The kingdoms and domains of natural life

All rules for the interaction of living beings

A circular economic model can be inspired from the interaction of the different domains and kingdoms of life. Observing their reactions, transformations and interactions we can learn from nature how economic fields can coexist and evolve sustainably.

There are three different domains of organisms:

  1. Bacteria
  2. Archea, among which we can find the monocellular organisms (prokaryotic cells)
  3. Eukaryotics, subdivided into four reigns:
    • Protista (algae and protozoa)
    • Fungi
    • Plants
    • Animals

Virus, made only by a protein wrapper with a RNA and DNA molecule. They are a thousand time smaller than a cell. Thanks to their features they are at the border with living and non-living beings.

No species eats its own refuses: what is refuse for one species can be eaten by another species of a different reign.

For example: plants are eaten by herbivores, who are then food for carnivores. When they die their nutritional substances come back to the earth and they will grew plants, so the cycle repeats. But if a  species starts to eat its own refuses its survival is at stake.

The mad cow disease bursted when the breeders started to feed their cows with wastes of other cows, ignoring therefore the above written rule. The same mistake had been made by the crayfish ones, when they started to feed the crayfishes with their own refuses and then many of them contracted the White Spot Syndrome Virus.

Same happens in industries: if an industrial sector keeps on using its own wastes on the one hand its flexibility will decrease on the other hand the risk of errors will increase.

A substance or a composite which is toxic for a species can be either neutral or nutrional for another species of another kingdoms.

Mankind tends to automatically classify a substance as “toxic” only from its point of view, but it doesn’t mean that this is the same for the other species of other kingdoms.

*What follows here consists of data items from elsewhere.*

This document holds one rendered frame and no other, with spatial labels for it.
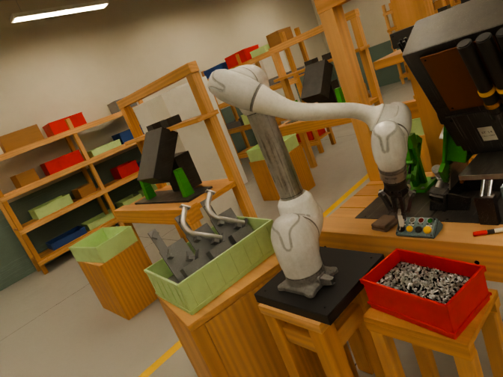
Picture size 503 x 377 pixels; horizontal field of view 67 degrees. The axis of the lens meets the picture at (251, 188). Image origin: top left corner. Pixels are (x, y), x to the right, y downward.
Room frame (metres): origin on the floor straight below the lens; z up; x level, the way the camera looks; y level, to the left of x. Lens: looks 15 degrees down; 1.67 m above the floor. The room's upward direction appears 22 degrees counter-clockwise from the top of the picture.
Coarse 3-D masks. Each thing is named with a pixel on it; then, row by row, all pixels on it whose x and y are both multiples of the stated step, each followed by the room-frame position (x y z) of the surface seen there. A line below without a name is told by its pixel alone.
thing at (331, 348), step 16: (352, 304) 1.27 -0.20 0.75; (368, 304) 1.26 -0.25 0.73; (272, 320) 1.31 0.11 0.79; (336, 320) 1.22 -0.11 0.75; (352, 320) 1.22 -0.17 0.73; (288, 336) 1.29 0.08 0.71; (304, 336) 1.21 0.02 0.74; (320, 336) 1.11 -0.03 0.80; (336, 336) 1.14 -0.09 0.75; (368, 336) 1.27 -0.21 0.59; (288, 352) 1.30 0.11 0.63; (304, 352) 1.34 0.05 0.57; (320, 352) 1.14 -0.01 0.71; (336, 352) 1.12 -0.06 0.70; (368, 352) 1.30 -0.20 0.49; (288, 368) 1.34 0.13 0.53; (304, 368) 1.32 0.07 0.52; (336, 368) 1.11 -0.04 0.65; (352, 368) 1.47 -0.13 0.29
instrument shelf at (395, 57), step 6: (390, 54) 1.86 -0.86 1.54; (396, 54) 1.72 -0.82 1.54; (402, 54) 1.68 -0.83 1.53; (378, 60) 1.79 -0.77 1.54; (384, 60) 1.75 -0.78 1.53; (390, 60) 1.73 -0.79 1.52; (396, 60) 1.71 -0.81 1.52; (402, 60) 1.68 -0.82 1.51; (378, 66) 1.78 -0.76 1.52; (384, 66) 1.76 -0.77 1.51
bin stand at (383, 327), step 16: (496, 304) 0.98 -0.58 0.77; (368, 320) 1.11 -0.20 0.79; (384, 320) 1.06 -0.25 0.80; (400, 320) 1.03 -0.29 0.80; (480, 320) 0.91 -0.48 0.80; (496, 320) 0.98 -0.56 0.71; (384, 336) 1.09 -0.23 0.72; (400, 336) 1.02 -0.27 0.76; (416, 336) 0.97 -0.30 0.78; (432, 336) 0.93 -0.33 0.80; (464, 336) 0.88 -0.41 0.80; (496, 336) 0.98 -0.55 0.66; (384, 352) 1.10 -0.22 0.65; (416, 352) 1.23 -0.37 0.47; (432, 352) 1.23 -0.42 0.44; (448, 352) 0.90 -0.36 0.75; (464, 352) 0.86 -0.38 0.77; (496, 352) 0.99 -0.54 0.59; (384, 368) 1.11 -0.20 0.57; (400, 368) 1.10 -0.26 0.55; (432, 368) 1.21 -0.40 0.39; (464, 368) 0.88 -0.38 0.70; (480, 368) 0.88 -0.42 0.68; (496, 368) 1.00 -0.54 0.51
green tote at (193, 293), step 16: (256, 224) 2.03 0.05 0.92; (240, 240) 1.79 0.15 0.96; (256, 240) 1.83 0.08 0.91; (224, 256) 1.72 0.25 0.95; (240, 256) 1.77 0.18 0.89; (256, 256) 1.81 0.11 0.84; (160, 272) 1.95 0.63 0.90; (208, 272) 1.66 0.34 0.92; (224, 272) 1.70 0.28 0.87; (240, 272) 1.75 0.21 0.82; (160, 288) 1.81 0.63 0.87; (176, 288) 1.61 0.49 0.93; (192, 288) 1.61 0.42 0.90; (208, 288) 1.64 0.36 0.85; (224, 288) 1.68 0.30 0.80; (176, 304) 1.69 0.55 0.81; (192, 304) 1.59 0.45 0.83
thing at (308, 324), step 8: (264, 304) 1.34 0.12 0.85; (264, 312) 1.33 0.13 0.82; (272, 312) 1.28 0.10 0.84; (280, 312) 1.25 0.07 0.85; (288, 312) 1.23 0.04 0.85; (288, 320) 1.22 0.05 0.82; (296, 320) 1.18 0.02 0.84; (304, 320) 1.15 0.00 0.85; (312, 320) 1.13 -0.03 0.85; (312, 328) 1.13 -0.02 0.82; (320, 328) 1.10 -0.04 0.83
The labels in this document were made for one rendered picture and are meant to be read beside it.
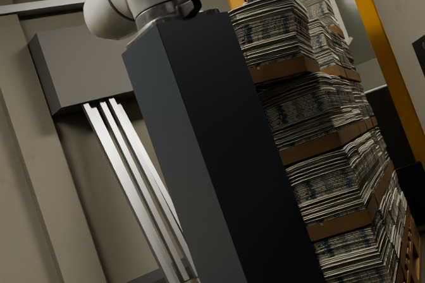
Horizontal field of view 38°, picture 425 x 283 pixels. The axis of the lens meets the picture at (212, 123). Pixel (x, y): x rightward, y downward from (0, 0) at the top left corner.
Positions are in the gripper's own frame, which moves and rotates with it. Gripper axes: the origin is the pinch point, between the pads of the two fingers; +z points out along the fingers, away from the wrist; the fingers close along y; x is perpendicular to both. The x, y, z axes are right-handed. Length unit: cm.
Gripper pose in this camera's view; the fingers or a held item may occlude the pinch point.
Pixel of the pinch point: (219, 3)
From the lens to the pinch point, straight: 195.9
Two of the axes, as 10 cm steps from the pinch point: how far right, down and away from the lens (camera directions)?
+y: 7.0, 6.8, -2.1
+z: -6.4, 7.3, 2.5
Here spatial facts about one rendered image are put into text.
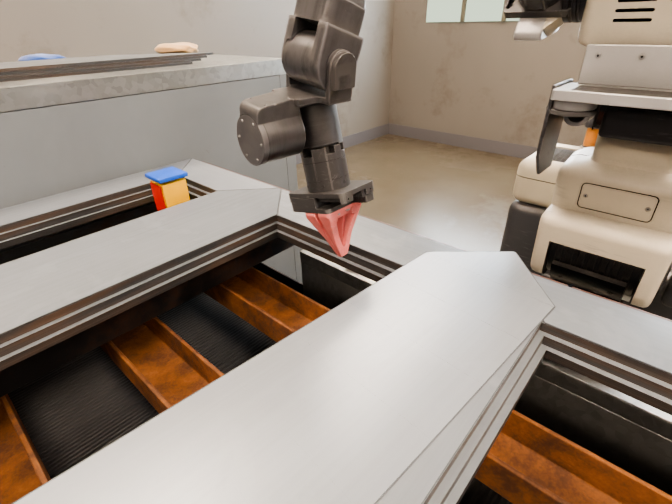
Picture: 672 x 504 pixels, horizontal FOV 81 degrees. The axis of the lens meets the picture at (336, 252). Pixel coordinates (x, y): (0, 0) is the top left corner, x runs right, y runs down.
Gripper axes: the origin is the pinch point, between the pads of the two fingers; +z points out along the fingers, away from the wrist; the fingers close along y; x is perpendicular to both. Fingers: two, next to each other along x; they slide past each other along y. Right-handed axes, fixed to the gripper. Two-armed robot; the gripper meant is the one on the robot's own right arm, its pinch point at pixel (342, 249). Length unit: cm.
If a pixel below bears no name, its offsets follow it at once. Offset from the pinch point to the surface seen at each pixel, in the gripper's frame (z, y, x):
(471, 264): 4.6, 14.3, 9.8
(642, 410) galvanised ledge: 27.0, 33.5, 17.2
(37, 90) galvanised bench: -32, -58, -14
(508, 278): 5.8, 19.2, 9.6
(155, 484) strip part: 3.9, 9.7, -33.3
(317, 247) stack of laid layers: 1.7, -8.4, 2.9
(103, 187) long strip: -12, -56, -10
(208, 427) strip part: 3.6, 8.6, -28.0
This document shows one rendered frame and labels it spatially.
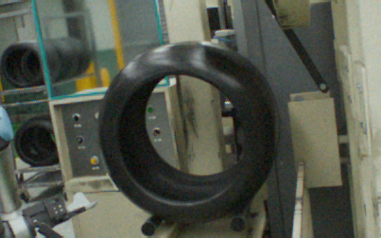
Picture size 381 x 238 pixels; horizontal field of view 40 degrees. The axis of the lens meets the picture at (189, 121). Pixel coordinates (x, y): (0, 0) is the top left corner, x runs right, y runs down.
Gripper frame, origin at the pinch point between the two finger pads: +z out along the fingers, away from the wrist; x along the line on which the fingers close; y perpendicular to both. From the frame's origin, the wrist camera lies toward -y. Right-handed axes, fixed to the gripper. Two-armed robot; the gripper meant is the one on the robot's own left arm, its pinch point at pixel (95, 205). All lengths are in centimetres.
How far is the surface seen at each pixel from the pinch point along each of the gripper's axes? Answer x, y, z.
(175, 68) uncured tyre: -26.6, 25.8, 30.8
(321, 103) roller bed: -21, 0, 77
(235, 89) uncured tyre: -33, 13, 42
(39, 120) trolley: 365, 106, 57
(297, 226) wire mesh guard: -52, -24, 30
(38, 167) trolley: 379, 64, 40
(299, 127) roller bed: -14, -4, 70
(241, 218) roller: -18.5, -21.4, 34.1
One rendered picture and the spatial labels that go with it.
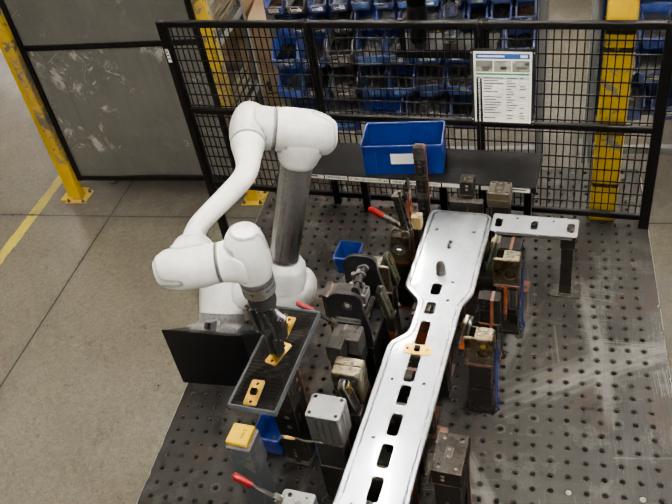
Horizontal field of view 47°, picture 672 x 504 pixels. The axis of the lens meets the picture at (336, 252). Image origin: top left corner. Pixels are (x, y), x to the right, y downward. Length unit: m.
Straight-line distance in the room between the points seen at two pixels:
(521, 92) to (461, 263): 0.69
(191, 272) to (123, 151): 3.02
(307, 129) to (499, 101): 0.88
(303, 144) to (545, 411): 1.12
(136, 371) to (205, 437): 1.35
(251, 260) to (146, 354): 2.18
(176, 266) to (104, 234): 2.97
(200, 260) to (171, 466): 0.93
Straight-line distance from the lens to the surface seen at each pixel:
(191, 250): 1.91
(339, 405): 2.09
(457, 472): 2.04
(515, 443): 2.50
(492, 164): 2.96
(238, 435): 2.03
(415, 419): 2.17
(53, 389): 4.06
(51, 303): 4.53
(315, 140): 2.31
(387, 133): 3.04
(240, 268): 1.88
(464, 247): 2.64
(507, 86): 2.89
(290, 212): 2.47
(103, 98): 4.69
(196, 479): 2.56
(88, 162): 5.04
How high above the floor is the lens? 2.74
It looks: 40 degrees down
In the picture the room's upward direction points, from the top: 11 degrees counter-clockwise
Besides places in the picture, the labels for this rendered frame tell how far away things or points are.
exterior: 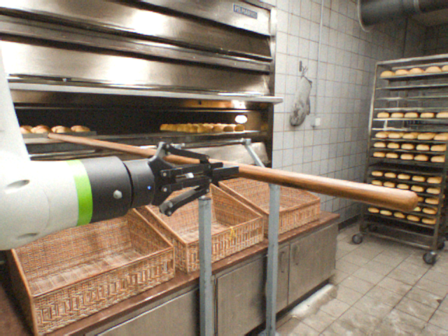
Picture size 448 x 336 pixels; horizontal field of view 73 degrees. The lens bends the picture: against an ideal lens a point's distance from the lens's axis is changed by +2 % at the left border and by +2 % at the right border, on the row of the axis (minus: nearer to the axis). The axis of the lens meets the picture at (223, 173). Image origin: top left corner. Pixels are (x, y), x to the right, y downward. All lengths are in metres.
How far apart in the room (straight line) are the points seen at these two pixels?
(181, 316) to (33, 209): 1.17
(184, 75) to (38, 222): 1.60
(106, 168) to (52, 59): 1.23
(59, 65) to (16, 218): 1.28
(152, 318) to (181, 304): 0.14
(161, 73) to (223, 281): 1.18
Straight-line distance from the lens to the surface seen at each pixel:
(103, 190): 0.43
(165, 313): 1.44
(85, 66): 1.67
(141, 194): 0.46
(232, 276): 1.63
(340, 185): 0.52
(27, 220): 0.41
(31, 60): 1.61
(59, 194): 0.41
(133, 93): 1.58
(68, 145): 1.62
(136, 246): 1.72
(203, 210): 1.29
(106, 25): 1.69
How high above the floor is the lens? 1.30
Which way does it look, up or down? 11 degrees down
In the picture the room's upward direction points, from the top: straight up
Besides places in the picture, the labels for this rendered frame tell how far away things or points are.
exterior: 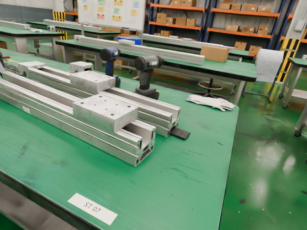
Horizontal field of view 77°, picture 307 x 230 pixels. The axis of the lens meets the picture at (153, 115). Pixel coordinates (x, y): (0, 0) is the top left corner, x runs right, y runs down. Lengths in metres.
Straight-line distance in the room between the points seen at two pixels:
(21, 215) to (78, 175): 0.75
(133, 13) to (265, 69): 2.56
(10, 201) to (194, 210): 1.05
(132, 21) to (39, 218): 3.34
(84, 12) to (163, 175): 4.20
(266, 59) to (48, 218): 3.81
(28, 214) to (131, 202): 0.84
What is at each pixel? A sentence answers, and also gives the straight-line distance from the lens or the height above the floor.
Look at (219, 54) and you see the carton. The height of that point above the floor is 0.86.
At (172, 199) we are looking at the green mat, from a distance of 0.49.
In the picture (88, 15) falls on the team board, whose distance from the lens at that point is 4.46.
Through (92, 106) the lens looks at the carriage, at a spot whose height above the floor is 0.90.
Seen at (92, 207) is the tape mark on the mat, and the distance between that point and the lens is 0.47.
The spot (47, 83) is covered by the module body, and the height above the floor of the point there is 0.82.
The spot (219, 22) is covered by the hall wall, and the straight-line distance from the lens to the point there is 11.12.
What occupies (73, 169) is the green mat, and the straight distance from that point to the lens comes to 0.56.
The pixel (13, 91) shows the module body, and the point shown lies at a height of 0.85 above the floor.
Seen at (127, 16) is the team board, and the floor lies 1.18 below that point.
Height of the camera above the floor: 1.14
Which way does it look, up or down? 26 degrees down
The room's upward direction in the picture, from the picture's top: 6 degrees clockwise
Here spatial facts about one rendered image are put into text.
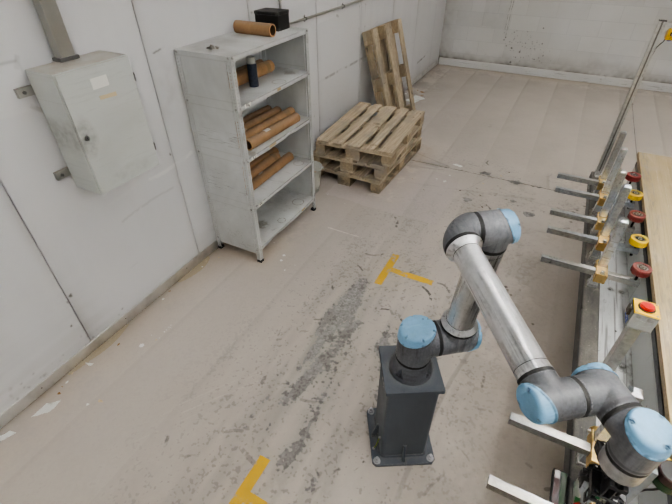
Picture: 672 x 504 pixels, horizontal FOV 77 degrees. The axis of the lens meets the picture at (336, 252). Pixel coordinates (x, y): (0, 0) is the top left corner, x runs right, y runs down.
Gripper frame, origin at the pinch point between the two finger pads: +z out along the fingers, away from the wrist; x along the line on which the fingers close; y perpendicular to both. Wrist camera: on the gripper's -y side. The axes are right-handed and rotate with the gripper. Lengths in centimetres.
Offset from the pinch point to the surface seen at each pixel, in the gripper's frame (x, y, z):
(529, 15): -110, -770, 9
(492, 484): -20.5, 0.5, 14.7
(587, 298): 6, -118, 31
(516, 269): -25, -218, 101
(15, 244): -255, -5, 10
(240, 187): -218, -134, 33
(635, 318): 6, -52, -19
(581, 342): 5, -87, 31
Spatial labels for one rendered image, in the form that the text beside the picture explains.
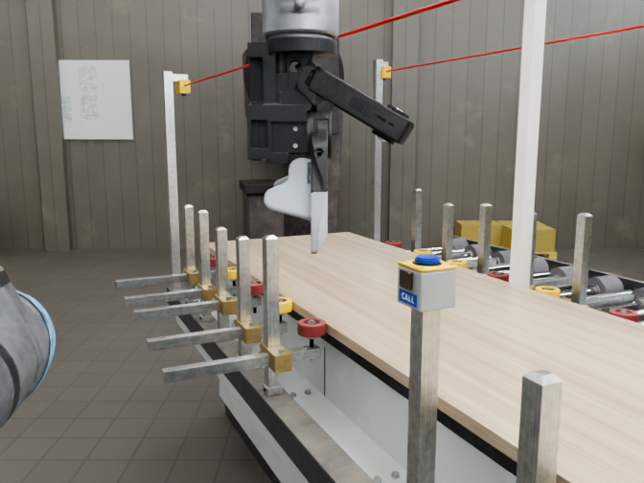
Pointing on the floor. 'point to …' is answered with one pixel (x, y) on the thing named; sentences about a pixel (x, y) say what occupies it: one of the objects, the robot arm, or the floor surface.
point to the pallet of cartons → (545, 236)
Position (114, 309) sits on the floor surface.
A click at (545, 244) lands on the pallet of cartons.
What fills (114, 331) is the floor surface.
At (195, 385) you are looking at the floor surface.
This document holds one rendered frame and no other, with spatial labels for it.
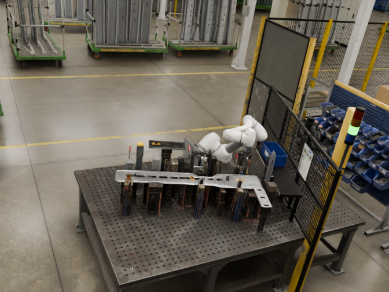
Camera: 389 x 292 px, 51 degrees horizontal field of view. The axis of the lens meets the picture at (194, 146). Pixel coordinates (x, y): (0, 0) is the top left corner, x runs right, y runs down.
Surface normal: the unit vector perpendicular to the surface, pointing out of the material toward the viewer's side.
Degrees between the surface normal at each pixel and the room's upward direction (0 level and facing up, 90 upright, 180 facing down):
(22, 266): 0
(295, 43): 89
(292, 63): 90
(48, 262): 0
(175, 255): 0
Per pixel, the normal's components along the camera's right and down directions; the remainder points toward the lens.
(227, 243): 0.13, -0.87
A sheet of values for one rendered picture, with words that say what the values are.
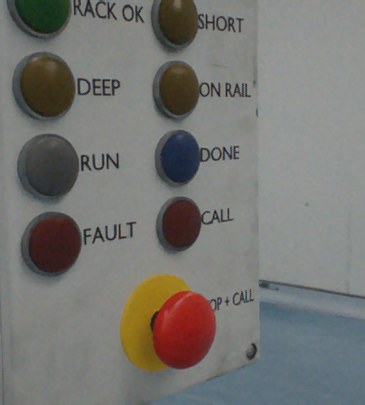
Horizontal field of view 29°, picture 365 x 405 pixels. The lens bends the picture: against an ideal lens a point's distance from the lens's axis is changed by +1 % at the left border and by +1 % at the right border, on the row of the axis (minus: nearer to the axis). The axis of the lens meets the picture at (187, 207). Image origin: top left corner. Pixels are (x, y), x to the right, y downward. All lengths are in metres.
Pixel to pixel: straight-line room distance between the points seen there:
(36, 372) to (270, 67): 3.39
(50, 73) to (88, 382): 0.15
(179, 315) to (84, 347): 0.05
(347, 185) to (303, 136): 0.34
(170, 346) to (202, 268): 0.06
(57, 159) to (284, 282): 3.44
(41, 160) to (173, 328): 0.11
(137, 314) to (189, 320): 0.03
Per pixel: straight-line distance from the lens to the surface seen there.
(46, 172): 0.32
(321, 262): 3.60
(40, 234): 0.32
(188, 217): 0.38
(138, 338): 0.37
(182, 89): 0.37
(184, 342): 0.36
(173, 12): 0.37
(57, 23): 0.33
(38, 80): 0.32
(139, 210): 0.36
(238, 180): 0.41
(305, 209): 3.60
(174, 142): 0.37
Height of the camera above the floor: 0.98
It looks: 7 degrees down
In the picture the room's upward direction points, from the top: 1 degrees counter-clockwise
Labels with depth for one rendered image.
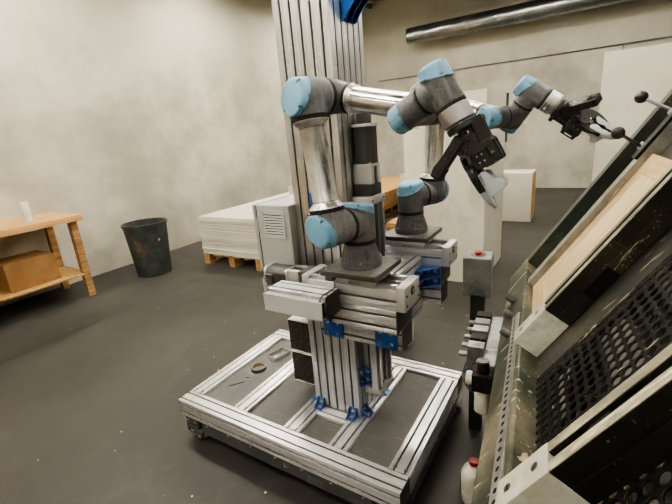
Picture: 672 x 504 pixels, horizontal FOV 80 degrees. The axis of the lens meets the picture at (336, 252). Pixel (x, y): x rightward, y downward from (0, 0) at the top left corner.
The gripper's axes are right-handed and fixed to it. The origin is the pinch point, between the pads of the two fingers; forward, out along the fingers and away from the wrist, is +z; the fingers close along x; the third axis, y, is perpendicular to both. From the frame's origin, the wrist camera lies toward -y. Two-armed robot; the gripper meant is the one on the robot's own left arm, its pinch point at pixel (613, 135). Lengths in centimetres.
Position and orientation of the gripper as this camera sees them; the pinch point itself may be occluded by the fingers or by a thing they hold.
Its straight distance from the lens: 165.2
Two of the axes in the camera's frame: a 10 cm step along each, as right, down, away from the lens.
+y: -0.5, 3.5, 9.4
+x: -6.4, 7.1, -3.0
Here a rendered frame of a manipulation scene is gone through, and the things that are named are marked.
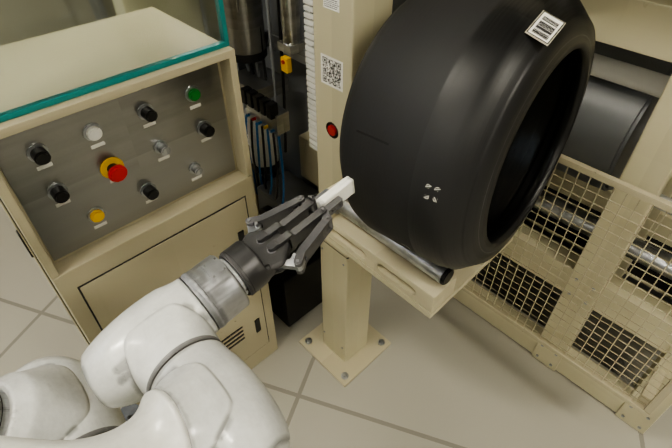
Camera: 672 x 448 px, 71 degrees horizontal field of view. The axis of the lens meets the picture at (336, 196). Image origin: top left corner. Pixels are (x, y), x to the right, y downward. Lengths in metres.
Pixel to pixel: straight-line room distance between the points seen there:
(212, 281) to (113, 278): 0.67
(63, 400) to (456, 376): 1.46
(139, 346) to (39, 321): 1.84
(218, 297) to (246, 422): 0.18
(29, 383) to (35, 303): 1.63
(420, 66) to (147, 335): 0.55
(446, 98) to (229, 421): 0.53
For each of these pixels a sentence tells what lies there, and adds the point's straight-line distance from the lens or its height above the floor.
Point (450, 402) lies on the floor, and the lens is 1.96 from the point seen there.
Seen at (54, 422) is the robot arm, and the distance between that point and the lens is 0.89.
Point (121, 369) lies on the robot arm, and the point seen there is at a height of 1.22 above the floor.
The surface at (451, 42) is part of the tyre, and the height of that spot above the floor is 1.42.
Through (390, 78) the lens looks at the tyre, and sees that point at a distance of 0.81.
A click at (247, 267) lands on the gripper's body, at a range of 0.65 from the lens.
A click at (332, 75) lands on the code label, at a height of 1.21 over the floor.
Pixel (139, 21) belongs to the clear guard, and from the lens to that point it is 1.07.
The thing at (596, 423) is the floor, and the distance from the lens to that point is 2.10.
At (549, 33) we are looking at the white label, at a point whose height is 1.44.
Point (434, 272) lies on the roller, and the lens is 1.08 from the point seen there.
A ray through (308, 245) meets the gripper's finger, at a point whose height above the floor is 1.23.
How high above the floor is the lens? 1.72
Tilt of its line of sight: 41 degrees down
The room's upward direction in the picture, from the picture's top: straight up
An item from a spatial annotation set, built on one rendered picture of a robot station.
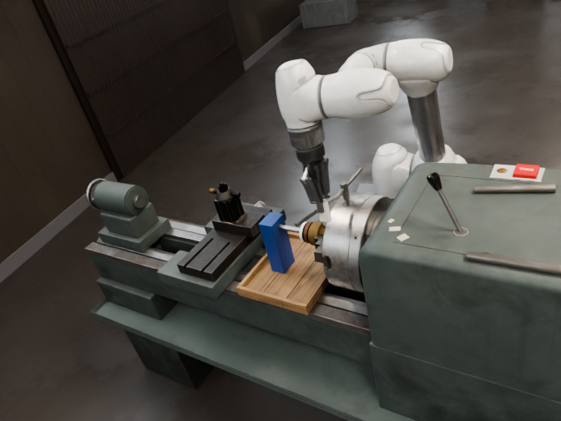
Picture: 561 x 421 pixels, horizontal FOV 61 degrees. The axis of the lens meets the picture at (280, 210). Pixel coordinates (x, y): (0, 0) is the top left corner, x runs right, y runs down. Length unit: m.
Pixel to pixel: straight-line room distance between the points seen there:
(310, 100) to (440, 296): 0.59
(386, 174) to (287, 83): 1.03
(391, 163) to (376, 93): 1.01
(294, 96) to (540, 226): 0.68
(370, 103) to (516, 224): 0.50
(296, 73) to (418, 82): 0.60
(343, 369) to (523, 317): 0.85
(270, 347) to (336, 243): 0.75
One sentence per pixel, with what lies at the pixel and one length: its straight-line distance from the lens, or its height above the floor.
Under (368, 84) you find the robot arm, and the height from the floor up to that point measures 1.68.
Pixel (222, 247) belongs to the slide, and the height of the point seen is 0.97.
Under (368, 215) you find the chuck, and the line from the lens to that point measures 1.45.
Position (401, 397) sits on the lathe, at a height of 0.65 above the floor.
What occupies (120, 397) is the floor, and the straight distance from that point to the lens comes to 2.96.
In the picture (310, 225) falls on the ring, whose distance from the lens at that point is 1.64.
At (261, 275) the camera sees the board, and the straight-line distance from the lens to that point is 1.86.
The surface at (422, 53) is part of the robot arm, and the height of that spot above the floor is 1.56.
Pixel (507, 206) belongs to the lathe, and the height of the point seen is 1.26.
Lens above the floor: 2.06
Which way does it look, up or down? 32 degrees down
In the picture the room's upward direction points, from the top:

We can take the cyanide as an example. Together with the arsenic this is toxic for animals but the same doesn’t apply for plants, which produces and use them as a defence against predators.

Apples and peaches contain a lot of cyanide and they can still be eaten. We need to keep the 1st principle in mind: if a species deletes toxins inside its own system, this will degenerate”.

In high-komplex ecosystems vira remain unactive or even disapper without consequences if they cross at least other two kingdoms.

Vira can be deleted only if the 1st principle is applied: the butchering wastes cannot be used to feed cattle because the prion responsible for the red cow disease can survive under elevated temperatures.

In order to delete prions or vira in meat, these wastes should at least cross the other four kingdoms.

The more the systems are diversified and local, the more resistant and efficient they will be.

All co-existing and co-evolving plants with species of other kingdoms will have the best and most effective system inside their microsystem.

Nature has evolved from a small number of species to a rich biodiversity. Natures has always been undergoing a process of continuous change and innovation; therefore diversity means richness and standardization has a negative effect.

Nature works only with the locally available resources and a sustainable activity evolves only if their resources can diversify and get more efficient through creativity and new strategies.

If a non-native species cannot integrate with the ecosystem, this is going to collapse. In natural systems everything is connected and evolves through the symbiosis.

All Kingdoms change, integrates with one another and separate the matter at ambient temperature and pressure.

A spider can make its elastic and resistant fiber quickly only under the above written conditions. Moreover the net is auto-degrading and it starts to break when the tension lowers.

Just to mention a couple of other examples, the mollusc in cold water can produce a more resistant clay than the bullet-proof one; the enzymes can synthetize resins and polymers and allow the trees creating wood; the leaves can produce glucose using water and carbon dioxide always at ambient temperature and pressure.

Therefore, many technological processes of transformation and chemical synthesis need to be re-developed and re-thought, because if they are carried out under ambient temperature and pressure they have a higher energy-efficiency.

Furthermore, if the reduction of the productivity is compensated by a product with a longer life cycle and an increased added value, it is possible to introduce new sustainable and eco-friendly cycles.